The London Times, Microfilm Edition, 1786-1801. The Times copied most of its Irish news from the Freeman’s Journal, which it regarded as the most reliable of the Irish newspapers.
McDowell, Robert Brendan. Ireland in the Age of Imperialism and Revolution, 1760-1801. Oxford, England: Clarendon Press, 1979. A clear, well-balanced account of Irish politics in the latter part of the eighteenth century; the role of the Freeman’s Journal is discussed.
Madden, Richard Robert. The History of Irish Periodical Literature from the End of the Seventeenth to the Middle of the Nineteenth Century.

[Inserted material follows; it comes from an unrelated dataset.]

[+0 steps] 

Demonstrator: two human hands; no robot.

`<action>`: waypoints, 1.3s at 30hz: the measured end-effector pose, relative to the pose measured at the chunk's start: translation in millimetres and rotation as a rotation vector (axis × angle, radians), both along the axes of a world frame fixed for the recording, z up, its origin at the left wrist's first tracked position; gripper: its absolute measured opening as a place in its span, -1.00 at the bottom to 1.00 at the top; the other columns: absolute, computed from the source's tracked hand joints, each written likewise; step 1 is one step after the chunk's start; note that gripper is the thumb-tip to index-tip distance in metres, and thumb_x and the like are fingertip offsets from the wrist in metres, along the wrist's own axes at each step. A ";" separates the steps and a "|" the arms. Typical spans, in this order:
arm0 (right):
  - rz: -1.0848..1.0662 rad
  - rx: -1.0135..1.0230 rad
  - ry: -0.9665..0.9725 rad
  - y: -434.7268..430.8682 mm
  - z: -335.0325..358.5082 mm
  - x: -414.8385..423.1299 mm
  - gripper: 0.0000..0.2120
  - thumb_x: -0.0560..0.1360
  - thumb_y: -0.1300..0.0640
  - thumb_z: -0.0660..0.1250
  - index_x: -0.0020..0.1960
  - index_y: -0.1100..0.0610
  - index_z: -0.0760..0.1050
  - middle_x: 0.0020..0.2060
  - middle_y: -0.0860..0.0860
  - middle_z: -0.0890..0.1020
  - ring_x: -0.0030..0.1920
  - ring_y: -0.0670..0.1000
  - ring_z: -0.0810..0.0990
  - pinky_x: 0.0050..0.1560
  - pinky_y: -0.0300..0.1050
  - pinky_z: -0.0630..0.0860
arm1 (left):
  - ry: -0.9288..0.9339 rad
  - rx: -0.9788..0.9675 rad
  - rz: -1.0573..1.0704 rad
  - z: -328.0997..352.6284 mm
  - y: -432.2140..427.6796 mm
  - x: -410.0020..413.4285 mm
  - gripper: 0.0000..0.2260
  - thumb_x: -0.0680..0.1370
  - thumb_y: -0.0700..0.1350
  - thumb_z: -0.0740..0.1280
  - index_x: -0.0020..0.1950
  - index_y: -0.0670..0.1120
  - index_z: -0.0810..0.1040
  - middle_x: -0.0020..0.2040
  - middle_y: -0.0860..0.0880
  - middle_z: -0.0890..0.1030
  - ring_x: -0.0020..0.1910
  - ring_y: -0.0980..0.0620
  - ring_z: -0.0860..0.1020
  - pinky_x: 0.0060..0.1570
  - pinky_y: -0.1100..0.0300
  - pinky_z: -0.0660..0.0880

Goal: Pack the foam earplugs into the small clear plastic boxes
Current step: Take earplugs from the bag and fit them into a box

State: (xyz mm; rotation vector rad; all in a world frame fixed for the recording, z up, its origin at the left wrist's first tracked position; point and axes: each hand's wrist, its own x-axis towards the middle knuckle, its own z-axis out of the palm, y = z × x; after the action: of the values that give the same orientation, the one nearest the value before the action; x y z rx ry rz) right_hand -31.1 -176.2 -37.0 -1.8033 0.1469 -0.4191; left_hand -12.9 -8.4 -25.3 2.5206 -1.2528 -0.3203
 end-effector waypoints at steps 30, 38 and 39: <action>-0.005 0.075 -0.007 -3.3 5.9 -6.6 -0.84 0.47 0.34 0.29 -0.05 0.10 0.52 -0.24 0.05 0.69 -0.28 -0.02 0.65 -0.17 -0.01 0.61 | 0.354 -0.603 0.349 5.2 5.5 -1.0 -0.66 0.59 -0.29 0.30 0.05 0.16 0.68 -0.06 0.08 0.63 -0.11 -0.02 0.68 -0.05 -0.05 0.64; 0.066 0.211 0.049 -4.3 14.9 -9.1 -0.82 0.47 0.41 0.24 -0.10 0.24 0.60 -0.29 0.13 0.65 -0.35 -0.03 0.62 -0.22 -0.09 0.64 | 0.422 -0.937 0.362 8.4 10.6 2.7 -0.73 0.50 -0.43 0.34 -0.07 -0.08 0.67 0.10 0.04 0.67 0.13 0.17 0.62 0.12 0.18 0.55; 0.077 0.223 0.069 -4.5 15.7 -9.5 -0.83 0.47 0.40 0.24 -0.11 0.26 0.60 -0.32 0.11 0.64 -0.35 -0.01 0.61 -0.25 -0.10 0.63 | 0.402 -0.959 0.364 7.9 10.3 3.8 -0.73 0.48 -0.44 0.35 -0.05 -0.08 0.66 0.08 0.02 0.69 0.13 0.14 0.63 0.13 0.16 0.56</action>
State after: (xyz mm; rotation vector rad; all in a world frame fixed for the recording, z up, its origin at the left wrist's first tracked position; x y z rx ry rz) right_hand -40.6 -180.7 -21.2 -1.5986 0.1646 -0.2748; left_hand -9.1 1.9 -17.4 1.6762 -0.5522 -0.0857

New York: Johnson Reprint, 1968. Contains a wealth of information but is highly biased in favor of violent separatism and is hostile to the point of libel toward the Freeman’s Journal.
Mathew, H. C. G., and Brian Harrison, eds. Oxford Dictionary of National Biography: From the Earliest Times to the Year 2000. New York: Oxford University Press, 2004. This multivolume set includes detailed biographies of Lucas, Higgins, and Brooke. It is an invaluable source for biographies of obscure British historical personages.
Munter, Robert. The History of the Irish Newspaper, 1685-1760. Cambridge, England: Cambridge University Press, 1967. Gives a good overview of the background, and of Charles Lucas’ relationship with the press; includes some information on post-1760 events.